The records —
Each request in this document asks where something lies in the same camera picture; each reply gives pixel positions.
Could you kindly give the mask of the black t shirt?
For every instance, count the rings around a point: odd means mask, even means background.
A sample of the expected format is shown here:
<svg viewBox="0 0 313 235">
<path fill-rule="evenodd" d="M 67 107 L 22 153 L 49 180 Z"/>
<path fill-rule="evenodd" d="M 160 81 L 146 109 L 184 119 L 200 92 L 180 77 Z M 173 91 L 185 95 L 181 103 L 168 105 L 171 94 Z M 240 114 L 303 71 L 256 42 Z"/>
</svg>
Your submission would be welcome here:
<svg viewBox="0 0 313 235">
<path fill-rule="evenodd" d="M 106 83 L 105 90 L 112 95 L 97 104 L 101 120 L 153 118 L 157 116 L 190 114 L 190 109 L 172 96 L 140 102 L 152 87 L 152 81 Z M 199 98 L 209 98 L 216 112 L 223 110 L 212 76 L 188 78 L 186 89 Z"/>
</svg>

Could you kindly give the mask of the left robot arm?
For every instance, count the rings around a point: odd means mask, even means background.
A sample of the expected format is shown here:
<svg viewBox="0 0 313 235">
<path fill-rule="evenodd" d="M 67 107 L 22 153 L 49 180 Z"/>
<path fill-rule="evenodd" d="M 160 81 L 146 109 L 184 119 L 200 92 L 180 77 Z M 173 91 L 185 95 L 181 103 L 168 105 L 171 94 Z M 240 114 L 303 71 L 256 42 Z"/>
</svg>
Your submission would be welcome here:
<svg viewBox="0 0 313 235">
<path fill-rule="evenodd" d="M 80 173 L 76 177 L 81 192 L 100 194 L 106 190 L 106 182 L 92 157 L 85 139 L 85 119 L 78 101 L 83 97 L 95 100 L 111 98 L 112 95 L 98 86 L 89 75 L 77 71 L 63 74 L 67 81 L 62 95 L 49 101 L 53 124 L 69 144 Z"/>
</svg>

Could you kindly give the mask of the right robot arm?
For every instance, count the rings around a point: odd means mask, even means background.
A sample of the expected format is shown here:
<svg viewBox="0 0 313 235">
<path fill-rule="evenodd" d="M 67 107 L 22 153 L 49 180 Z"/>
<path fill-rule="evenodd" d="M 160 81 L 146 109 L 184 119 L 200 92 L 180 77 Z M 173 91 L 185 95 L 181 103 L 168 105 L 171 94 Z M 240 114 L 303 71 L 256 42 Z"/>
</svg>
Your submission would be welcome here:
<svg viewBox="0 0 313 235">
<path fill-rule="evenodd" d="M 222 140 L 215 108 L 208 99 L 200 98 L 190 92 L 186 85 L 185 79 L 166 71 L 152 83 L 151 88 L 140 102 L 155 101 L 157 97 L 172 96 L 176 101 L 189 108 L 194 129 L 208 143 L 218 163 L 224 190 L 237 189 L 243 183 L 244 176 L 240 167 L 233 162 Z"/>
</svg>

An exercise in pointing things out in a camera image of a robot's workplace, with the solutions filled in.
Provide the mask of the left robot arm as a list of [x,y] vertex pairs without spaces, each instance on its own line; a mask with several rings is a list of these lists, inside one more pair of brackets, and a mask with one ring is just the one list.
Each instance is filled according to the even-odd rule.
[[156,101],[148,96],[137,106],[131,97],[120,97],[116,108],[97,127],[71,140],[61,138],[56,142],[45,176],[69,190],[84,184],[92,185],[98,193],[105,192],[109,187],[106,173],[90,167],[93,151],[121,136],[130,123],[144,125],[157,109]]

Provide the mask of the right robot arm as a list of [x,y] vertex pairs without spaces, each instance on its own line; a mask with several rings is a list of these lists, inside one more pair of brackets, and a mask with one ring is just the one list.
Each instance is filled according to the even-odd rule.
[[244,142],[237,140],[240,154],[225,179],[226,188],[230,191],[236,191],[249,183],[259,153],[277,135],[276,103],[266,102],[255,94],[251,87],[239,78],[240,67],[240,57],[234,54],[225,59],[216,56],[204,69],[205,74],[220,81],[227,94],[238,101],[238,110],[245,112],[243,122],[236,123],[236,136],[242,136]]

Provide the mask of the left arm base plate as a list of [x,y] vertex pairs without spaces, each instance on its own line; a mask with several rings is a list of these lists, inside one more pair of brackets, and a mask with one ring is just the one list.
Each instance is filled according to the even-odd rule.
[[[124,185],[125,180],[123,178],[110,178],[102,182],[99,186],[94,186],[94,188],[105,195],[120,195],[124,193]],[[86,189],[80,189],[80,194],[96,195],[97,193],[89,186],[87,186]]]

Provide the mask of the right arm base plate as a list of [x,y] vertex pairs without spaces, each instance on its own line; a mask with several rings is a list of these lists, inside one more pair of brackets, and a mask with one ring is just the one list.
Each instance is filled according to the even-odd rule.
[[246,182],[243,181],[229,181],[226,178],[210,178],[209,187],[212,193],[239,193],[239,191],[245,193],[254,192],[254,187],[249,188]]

==

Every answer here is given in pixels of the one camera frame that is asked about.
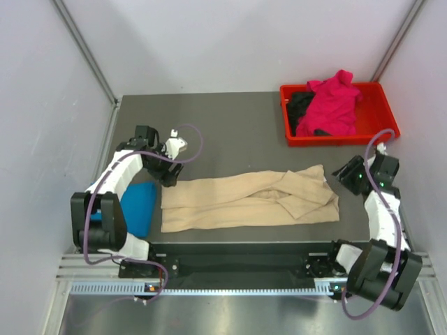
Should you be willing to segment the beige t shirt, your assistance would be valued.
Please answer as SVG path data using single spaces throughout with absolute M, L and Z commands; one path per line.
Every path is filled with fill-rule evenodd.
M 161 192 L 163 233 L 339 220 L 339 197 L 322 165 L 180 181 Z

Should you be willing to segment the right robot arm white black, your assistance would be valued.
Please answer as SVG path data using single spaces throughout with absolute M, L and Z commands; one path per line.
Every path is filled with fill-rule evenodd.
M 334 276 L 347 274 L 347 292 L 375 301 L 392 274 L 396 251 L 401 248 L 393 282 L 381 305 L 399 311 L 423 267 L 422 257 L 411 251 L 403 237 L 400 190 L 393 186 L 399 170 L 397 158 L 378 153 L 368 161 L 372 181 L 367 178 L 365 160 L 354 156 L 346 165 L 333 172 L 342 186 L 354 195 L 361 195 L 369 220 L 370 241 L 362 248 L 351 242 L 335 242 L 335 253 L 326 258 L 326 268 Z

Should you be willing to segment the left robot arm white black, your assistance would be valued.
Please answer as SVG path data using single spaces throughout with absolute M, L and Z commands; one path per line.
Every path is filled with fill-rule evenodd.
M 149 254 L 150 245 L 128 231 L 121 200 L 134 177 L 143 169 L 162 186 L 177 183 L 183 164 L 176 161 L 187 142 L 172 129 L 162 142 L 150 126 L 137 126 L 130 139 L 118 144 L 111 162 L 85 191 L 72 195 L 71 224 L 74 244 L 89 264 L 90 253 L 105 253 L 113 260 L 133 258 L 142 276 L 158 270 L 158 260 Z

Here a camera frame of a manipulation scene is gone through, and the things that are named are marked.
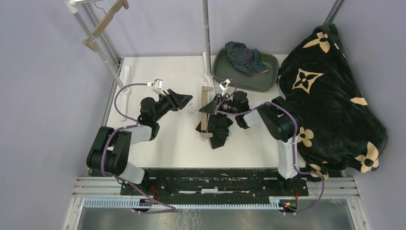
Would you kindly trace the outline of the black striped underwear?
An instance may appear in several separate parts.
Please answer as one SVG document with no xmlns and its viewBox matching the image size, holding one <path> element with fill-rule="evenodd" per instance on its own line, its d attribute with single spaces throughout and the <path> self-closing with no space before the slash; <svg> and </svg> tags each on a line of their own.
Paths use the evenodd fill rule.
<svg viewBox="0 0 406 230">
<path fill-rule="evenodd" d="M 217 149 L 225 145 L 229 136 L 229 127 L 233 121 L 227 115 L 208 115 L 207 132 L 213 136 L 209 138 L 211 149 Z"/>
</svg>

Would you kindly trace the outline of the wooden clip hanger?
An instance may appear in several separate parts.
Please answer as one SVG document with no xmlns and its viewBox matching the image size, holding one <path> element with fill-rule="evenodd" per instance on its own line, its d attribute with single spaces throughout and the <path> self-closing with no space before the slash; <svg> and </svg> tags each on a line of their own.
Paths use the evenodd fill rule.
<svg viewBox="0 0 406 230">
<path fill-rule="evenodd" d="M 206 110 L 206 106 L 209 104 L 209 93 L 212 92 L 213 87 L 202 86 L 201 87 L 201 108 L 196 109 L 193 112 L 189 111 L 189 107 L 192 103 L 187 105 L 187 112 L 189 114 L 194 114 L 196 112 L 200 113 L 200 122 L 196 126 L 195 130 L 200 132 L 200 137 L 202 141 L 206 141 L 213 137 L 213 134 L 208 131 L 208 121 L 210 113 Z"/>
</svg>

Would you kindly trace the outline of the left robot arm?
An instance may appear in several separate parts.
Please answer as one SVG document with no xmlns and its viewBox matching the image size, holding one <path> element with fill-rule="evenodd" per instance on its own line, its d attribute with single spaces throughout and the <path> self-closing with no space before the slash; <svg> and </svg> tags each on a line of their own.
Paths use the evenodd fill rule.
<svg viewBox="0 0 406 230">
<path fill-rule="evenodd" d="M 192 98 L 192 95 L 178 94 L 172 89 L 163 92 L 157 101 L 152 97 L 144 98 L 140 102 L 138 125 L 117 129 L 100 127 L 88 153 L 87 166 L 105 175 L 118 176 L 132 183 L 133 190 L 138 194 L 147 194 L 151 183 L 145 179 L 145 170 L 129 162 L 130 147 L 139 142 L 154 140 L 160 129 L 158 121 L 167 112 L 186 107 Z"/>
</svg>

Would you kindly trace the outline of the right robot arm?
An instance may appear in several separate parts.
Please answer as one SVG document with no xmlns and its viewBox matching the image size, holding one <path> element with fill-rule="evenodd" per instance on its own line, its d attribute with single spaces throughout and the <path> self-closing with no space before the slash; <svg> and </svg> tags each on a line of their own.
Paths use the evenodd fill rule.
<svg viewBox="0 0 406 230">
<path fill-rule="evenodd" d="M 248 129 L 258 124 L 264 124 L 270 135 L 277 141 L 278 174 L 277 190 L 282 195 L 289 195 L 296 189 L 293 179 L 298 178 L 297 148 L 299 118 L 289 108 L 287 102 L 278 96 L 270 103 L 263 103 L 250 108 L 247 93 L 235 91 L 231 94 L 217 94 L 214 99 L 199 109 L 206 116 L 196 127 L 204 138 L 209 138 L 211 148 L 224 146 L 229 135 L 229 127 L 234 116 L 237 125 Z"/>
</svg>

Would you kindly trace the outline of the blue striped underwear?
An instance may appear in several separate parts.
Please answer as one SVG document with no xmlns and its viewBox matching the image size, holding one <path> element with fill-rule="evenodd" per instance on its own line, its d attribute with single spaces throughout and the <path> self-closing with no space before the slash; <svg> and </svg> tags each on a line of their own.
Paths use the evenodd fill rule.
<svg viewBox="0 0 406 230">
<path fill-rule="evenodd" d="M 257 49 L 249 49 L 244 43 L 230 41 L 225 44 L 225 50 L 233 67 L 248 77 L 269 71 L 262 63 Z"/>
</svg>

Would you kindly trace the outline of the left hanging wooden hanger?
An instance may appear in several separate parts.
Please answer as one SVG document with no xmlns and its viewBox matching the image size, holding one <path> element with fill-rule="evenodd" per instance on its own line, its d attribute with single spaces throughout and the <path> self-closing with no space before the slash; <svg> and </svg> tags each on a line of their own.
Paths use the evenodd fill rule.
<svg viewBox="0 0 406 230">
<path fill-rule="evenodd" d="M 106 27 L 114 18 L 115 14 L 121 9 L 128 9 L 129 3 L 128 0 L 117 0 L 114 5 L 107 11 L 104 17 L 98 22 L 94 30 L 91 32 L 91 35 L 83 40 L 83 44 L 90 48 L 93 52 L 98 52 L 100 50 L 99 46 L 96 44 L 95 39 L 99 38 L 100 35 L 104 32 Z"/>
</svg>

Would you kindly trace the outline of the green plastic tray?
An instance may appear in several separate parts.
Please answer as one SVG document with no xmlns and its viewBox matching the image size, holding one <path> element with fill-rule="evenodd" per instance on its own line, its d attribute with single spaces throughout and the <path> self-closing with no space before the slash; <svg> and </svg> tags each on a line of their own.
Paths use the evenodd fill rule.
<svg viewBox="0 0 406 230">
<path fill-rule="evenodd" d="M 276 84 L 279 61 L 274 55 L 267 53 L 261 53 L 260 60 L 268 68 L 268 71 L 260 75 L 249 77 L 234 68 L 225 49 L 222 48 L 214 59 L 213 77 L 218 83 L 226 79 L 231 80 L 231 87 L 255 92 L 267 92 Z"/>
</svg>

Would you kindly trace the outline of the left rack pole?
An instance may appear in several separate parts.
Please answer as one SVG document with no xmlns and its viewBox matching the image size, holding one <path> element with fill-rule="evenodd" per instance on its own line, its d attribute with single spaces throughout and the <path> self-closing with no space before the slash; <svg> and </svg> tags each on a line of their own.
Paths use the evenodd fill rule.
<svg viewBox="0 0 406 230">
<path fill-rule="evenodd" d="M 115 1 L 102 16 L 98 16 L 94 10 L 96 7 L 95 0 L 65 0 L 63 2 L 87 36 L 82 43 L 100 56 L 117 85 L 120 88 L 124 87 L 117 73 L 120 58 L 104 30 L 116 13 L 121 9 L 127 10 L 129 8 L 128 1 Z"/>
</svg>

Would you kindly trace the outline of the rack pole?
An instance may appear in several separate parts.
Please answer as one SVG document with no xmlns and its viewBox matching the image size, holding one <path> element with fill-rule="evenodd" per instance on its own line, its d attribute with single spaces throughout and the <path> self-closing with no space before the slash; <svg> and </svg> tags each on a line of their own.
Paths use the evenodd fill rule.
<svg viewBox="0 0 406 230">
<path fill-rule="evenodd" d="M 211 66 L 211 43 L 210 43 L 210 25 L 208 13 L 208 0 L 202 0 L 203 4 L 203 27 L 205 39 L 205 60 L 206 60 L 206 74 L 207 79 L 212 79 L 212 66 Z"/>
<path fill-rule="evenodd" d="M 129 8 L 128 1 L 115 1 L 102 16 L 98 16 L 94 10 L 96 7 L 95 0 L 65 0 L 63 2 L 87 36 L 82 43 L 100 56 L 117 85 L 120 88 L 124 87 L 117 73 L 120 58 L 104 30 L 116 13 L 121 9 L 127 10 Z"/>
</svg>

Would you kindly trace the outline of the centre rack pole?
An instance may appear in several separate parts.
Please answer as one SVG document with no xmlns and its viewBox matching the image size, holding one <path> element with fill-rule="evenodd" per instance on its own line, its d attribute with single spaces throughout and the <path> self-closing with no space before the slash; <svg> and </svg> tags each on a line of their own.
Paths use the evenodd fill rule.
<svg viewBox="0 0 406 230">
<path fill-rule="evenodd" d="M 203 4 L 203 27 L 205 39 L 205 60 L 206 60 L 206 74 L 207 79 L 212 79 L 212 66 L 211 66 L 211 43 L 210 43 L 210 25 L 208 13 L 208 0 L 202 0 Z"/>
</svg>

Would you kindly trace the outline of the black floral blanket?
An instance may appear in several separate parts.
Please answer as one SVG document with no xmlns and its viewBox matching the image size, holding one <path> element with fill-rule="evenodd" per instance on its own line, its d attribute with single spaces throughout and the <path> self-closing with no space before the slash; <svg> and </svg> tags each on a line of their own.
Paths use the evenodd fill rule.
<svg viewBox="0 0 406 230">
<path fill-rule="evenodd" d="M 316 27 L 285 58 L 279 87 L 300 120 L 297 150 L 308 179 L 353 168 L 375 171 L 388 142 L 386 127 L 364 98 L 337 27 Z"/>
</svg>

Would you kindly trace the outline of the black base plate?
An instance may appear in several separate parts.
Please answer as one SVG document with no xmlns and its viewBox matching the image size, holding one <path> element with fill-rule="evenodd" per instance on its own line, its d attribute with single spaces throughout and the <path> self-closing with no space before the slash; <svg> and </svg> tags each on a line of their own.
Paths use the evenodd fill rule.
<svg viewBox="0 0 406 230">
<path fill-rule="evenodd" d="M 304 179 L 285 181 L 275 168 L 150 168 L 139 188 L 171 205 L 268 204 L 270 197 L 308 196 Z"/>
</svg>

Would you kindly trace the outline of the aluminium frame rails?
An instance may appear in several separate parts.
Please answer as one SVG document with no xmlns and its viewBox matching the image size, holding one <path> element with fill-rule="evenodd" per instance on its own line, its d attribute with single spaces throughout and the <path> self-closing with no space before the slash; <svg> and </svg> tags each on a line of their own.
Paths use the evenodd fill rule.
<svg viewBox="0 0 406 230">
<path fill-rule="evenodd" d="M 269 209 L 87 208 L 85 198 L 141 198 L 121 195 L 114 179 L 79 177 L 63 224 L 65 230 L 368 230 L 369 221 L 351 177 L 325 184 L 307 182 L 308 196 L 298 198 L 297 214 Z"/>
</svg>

...

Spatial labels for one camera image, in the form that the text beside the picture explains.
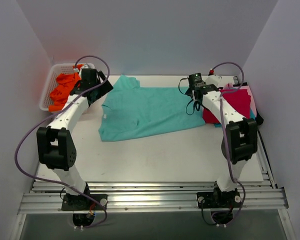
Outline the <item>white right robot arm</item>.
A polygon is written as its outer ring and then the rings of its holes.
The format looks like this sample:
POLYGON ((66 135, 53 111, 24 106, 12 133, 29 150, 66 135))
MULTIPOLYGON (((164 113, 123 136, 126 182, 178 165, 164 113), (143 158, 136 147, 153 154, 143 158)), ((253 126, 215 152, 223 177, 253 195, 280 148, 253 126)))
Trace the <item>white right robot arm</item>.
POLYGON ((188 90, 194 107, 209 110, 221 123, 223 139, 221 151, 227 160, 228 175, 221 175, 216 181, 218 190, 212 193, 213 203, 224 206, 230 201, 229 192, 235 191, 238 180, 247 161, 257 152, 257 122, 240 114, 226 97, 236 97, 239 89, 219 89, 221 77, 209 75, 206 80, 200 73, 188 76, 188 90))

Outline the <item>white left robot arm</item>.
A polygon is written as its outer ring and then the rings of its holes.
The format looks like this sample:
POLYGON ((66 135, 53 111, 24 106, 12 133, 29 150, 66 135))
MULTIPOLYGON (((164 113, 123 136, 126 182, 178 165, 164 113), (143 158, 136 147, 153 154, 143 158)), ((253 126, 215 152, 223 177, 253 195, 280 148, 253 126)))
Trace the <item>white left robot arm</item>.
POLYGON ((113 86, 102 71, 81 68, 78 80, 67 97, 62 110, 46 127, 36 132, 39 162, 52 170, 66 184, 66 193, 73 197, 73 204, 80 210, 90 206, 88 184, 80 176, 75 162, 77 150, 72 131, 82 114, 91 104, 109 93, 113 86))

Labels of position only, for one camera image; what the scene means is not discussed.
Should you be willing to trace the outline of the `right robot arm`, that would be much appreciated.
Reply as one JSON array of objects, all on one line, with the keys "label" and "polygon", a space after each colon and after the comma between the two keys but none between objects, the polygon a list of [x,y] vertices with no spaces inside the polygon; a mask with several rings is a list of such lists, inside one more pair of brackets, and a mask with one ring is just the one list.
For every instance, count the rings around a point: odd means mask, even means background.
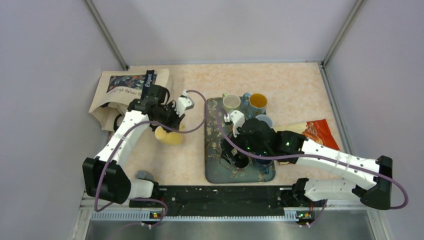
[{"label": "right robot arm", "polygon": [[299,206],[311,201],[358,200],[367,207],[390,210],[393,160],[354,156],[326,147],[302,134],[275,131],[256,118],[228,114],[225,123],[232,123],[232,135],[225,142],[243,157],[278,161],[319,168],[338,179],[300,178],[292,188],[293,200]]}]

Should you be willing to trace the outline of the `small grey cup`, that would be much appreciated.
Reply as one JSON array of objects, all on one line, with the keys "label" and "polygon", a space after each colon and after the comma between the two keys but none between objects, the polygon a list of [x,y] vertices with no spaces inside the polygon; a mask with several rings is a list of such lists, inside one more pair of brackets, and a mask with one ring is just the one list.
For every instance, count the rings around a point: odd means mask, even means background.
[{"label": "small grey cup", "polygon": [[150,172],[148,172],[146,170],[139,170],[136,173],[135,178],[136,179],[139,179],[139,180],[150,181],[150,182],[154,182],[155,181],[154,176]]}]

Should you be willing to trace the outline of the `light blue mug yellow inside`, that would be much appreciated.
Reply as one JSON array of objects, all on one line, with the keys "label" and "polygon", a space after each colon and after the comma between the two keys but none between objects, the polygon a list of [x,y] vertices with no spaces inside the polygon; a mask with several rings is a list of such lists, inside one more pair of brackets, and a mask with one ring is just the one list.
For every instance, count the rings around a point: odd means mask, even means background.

Work to complete —
Report the number of lines in the listing above that hold the word "pole", and give no other text.

Final answer —
3